**What is being asked:**
Copy every line of the entries that has the string "camera" in it.

**Data provided:**
☆ ☆ ☆ ☆

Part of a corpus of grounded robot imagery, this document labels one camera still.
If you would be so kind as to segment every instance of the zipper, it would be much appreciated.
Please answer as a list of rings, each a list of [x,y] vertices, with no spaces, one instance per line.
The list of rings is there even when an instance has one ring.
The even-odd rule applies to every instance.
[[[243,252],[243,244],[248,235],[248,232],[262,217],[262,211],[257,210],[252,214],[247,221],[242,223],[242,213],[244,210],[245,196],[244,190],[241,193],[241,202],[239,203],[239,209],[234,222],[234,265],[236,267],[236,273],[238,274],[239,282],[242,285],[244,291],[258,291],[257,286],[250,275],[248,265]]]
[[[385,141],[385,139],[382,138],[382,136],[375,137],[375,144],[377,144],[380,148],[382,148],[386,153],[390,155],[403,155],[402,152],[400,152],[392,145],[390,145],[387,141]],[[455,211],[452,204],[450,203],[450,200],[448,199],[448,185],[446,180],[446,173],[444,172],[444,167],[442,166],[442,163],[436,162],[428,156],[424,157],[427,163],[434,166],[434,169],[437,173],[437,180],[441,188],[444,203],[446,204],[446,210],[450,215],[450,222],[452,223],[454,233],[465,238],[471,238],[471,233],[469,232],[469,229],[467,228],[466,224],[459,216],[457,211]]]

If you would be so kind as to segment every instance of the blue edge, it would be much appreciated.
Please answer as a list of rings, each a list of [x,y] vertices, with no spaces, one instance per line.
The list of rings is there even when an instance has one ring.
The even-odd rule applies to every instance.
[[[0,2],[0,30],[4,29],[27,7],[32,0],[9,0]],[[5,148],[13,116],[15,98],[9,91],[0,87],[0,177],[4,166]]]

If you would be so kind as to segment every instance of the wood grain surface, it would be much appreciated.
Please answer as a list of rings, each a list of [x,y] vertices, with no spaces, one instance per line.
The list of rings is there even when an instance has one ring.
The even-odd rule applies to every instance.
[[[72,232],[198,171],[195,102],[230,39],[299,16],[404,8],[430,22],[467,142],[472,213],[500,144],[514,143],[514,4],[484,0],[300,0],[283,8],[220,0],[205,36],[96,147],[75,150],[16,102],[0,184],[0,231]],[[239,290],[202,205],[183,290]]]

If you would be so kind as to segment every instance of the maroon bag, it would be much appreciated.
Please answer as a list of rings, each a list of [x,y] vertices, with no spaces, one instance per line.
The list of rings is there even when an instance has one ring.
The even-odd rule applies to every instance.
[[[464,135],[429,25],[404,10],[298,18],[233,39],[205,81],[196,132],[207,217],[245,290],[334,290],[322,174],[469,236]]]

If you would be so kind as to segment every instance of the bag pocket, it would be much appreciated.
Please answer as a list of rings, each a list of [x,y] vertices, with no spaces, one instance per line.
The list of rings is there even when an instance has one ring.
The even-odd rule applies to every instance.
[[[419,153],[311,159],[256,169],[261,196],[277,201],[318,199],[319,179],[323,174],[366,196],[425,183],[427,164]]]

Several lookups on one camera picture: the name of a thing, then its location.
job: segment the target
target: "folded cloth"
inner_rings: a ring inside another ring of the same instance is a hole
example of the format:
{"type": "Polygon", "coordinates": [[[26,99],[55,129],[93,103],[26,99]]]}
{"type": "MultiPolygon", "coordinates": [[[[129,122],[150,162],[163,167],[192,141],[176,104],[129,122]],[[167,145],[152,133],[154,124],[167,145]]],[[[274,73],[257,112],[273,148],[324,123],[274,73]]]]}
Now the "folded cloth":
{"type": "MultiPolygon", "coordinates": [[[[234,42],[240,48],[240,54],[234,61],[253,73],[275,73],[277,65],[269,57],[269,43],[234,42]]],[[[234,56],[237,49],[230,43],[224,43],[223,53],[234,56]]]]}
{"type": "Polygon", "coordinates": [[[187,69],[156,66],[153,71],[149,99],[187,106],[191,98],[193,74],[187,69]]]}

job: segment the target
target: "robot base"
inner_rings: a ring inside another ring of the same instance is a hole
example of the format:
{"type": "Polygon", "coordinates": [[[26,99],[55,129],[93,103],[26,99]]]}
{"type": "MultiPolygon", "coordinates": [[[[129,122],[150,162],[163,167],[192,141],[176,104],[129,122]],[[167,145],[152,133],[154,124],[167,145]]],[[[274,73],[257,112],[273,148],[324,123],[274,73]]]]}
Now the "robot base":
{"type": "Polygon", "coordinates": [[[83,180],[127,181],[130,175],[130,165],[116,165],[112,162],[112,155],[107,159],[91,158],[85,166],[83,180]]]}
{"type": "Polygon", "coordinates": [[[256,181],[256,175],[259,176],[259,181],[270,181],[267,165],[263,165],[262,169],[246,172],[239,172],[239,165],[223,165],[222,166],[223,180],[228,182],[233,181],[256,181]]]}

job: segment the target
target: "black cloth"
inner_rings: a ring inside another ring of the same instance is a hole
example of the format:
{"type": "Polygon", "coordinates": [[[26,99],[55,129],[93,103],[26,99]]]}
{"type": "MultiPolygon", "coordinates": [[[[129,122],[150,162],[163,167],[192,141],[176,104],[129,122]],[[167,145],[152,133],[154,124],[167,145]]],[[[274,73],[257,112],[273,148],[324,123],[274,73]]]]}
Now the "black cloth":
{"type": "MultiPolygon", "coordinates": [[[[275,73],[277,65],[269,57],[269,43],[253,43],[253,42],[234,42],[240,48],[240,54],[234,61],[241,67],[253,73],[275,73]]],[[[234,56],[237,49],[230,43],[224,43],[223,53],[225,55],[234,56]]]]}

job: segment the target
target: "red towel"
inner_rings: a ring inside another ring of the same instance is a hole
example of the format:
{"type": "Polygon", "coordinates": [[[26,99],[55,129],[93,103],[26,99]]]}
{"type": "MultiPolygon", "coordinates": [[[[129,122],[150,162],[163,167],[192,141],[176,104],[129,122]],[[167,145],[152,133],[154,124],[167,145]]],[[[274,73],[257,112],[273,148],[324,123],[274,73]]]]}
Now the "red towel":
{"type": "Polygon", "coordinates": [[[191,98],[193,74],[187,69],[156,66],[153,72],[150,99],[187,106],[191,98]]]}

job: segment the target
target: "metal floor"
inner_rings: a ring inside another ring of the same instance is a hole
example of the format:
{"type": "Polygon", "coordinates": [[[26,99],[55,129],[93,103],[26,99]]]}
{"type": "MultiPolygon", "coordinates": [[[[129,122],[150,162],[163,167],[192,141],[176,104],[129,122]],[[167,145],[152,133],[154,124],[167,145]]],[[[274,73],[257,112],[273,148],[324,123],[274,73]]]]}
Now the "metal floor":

☆ ☆ ☆ ☆

**Task answer:**
Part of a corpus of grounded robot imagery, this document labels one camera still.
Several lookups on one camera picture: the name of a thing, then its location.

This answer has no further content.